EXTRACTED RECORDS: Begin

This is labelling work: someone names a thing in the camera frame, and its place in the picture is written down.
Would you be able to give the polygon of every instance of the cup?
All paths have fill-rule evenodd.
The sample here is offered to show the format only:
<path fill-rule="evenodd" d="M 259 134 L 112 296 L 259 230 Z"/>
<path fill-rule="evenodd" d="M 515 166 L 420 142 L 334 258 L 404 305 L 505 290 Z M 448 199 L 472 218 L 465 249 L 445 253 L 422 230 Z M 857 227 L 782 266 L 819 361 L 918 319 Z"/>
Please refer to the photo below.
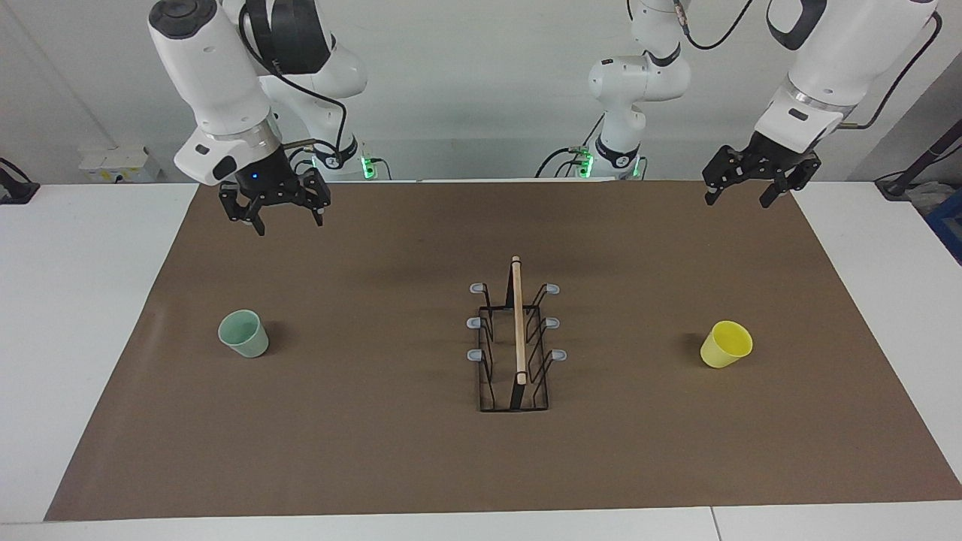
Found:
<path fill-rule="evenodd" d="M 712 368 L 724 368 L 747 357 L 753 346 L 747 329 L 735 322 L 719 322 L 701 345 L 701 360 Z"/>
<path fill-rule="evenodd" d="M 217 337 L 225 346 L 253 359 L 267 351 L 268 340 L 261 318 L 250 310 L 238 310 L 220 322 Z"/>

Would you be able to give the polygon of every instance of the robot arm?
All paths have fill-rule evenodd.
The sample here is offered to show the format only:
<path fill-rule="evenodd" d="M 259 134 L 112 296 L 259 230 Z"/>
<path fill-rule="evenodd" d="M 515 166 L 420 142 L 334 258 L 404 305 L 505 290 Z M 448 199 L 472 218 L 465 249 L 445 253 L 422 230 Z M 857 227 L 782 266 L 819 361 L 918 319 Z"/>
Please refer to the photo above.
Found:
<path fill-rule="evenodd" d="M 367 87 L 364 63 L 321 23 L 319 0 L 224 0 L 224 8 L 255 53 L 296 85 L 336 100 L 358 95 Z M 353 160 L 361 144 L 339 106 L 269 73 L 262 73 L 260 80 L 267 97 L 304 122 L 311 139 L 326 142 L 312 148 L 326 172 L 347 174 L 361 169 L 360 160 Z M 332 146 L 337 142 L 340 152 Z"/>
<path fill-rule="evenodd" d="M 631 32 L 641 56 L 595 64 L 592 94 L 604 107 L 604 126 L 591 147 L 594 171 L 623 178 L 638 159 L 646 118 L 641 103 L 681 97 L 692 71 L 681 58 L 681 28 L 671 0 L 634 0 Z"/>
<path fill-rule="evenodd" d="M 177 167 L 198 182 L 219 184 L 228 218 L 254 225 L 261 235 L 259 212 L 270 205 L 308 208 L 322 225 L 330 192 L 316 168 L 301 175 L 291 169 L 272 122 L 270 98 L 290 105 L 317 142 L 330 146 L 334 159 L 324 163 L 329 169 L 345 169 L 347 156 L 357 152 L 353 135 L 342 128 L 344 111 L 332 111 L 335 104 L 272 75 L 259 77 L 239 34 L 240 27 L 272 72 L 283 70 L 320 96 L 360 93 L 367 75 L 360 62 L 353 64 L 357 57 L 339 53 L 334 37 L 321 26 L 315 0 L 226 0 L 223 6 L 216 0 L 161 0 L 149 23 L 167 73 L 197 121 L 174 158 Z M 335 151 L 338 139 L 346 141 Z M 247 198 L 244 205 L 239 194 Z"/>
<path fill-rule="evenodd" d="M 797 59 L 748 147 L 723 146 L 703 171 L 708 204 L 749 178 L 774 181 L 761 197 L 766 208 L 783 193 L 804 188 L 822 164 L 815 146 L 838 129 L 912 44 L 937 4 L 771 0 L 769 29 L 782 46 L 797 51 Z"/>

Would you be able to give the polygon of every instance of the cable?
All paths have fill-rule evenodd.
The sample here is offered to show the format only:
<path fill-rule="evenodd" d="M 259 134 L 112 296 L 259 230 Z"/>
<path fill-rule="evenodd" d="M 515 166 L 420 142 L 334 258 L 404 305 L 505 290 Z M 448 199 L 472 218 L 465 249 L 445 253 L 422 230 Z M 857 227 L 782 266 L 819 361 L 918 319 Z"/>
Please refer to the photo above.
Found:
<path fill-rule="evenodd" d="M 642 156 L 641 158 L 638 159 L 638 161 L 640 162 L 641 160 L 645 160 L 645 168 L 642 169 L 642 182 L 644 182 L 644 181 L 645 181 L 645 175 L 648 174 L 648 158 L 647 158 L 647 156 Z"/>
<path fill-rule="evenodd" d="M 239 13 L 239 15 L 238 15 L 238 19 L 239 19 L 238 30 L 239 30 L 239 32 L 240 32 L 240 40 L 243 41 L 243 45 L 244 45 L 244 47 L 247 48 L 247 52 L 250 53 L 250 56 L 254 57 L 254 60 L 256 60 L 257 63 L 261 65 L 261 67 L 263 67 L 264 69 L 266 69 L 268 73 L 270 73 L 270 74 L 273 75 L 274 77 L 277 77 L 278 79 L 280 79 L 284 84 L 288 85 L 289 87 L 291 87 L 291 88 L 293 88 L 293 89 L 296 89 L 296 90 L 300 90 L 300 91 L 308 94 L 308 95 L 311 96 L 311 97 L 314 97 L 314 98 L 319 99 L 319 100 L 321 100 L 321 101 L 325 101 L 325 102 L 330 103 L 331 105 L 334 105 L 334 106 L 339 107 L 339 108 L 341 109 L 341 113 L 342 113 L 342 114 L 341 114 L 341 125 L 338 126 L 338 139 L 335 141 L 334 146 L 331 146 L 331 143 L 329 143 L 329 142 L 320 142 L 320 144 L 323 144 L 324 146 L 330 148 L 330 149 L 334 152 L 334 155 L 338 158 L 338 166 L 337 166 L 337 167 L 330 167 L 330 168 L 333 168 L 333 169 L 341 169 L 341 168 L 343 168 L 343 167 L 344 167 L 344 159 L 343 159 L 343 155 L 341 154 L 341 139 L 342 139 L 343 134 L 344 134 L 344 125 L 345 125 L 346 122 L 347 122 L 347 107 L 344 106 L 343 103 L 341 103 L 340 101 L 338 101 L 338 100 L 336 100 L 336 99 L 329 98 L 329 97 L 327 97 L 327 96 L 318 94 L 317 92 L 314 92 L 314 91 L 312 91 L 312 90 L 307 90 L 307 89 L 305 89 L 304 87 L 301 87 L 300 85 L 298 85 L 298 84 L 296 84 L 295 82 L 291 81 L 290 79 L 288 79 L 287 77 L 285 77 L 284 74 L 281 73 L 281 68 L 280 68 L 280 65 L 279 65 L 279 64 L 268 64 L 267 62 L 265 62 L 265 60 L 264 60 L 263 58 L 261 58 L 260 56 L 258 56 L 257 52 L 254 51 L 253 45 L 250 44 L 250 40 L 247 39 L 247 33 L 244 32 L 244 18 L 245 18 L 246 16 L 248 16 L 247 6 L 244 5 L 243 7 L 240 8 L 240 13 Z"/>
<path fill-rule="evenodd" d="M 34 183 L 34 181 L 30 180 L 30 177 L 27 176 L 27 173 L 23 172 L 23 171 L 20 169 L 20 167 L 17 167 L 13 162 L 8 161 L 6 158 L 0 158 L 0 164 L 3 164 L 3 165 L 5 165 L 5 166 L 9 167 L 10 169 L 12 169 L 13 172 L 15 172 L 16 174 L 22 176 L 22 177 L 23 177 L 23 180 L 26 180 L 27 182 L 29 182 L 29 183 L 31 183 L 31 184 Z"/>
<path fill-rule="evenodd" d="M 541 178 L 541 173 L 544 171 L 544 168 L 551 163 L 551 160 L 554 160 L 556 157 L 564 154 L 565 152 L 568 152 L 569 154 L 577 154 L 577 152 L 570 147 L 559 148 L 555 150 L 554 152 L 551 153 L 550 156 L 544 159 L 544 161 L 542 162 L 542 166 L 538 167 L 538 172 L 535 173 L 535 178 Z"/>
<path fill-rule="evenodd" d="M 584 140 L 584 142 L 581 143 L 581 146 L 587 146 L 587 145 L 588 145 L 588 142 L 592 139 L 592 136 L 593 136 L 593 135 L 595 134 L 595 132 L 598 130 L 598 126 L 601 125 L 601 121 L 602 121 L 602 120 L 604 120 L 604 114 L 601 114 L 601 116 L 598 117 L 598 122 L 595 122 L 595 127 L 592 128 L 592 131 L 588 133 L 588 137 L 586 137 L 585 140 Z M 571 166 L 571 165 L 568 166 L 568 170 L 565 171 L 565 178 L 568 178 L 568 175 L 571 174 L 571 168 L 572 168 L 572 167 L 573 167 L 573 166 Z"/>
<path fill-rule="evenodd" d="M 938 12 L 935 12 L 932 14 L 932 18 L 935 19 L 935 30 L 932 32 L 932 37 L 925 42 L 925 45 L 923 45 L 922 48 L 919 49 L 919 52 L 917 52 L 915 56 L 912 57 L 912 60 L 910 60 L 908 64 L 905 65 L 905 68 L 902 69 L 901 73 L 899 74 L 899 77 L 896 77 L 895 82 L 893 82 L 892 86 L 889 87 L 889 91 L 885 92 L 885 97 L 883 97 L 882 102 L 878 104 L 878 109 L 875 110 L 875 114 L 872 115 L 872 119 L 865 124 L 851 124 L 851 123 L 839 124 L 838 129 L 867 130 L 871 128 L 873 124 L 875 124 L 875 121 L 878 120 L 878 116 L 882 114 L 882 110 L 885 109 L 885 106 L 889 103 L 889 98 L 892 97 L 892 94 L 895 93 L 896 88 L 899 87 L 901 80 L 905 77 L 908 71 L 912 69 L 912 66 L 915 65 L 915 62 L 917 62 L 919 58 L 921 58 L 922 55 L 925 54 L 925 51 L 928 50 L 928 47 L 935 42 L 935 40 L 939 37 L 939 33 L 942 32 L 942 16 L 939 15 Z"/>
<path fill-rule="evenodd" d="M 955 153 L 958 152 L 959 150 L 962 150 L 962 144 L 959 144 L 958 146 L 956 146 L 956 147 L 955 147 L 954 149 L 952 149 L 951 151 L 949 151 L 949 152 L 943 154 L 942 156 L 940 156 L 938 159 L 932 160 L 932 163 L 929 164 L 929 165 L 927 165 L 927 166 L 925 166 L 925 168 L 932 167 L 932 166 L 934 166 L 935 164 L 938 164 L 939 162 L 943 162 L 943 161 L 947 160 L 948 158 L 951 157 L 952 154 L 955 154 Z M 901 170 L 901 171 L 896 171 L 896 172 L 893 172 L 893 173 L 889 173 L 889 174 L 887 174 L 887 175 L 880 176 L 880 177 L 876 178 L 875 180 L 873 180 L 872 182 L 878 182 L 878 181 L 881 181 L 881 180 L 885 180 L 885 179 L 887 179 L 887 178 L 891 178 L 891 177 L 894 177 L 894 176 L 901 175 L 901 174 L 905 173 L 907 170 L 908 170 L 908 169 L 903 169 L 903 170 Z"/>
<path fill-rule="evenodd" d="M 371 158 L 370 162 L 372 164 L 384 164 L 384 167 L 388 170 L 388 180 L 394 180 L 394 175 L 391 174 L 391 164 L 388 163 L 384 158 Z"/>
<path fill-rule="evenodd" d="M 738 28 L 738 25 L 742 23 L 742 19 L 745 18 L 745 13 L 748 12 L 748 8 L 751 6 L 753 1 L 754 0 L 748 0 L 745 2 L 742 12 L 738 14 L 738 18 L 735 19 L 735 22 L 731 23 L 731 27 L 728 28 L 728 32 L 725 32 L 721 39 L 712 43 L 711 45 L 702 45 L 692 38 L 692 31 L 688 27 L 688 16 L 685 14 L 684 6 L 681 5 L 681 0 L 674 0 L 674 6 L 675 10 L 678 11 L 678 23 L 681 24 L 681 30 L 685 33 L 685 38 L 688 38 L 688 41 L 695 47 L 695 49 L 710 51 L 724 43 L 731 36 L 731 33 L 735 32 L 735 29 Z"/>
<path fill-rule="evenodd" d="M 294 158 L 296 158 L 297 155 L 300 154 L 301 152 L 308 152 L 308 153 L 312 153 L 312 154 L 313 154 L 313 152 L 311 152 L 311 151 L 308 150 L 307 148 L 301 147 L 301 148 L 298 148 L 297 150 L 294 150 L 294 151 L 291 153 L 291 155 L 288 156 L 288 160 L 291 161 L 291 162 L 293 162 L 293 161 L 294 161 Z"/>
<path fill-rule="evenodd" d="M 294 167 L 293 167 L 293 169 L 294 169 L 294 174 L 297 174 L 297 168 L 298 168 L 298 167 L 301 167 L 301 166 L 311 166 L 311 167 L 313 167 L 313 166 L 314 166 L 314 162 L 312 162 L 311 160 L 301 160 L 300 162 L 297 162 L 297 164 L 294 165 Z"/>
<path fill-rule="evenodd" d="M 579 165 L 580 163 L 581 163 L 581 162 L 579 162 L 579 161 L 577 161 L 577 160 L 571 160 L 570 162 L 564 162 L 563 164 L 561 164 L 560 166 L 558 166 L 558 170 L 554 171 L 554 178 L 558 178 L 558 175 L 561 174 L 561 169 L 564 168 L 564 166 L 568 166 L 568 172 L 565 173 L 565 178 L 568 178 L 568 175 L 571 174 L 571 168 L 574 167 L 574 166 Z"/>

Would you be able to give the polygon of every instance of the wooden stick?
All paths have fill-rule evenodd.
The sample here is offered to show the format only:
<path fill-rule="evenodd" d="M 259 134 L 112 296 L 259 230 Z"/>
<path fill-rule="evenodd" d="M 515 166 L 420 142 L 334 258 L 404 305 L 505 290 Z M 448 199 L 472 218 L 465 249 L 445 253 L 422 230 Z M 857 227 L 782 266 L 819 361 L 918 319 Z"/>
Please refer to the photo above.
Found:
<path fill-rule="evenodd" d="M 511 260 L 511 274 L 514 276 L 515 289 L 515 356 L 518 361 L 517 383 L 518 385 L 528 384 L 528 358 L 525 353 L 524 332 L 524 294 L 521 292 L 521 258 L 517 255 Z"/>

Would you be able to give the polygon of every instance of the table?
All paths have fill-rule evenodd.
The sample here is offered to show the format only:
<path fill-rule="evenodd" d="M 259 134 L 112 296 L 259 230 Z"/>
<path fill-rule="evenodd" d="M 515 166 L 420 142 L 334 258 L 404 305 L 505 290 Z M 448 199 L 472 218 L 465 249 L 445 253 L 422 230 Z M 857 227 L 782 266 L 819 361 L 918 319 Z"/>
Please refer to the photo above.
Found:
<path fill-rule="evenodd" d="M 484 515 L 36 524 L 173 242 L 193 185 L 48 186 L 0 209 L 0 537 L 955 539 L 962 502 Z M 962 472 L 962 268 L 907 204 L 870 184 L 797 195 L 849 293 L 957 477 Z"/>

EXTRACTED RECORDS: End

EXERCISE AIM:
The answer must hold only the lines from the first line of the data through the line bearing "Please refer to the photo below.", returned exactly.

ANSWER FOR THIS EXERCISE:
This is labelling work: someone names a thing in the camera frame, and its place in the picture is written down.
Would you be able to give the polygon of every instance of the cup?
All paths have fill-rule evenodd.
The sample here is offered to show the format only:
<path fill-rule="evenodd" d="M 259 134 L 112 296 L 259 230 Z"/>
<path fill-rule="evenodd" d="M 515 166 L 420 142 L 334 258 L 404 305 L 505 290 Z M 448 199 L 472 218 L 465 249 L 445 253 L 422 230 Z M 857 227 L 782 266 L 819 361 L 918 319 Z"/>
Please refer to the photo below.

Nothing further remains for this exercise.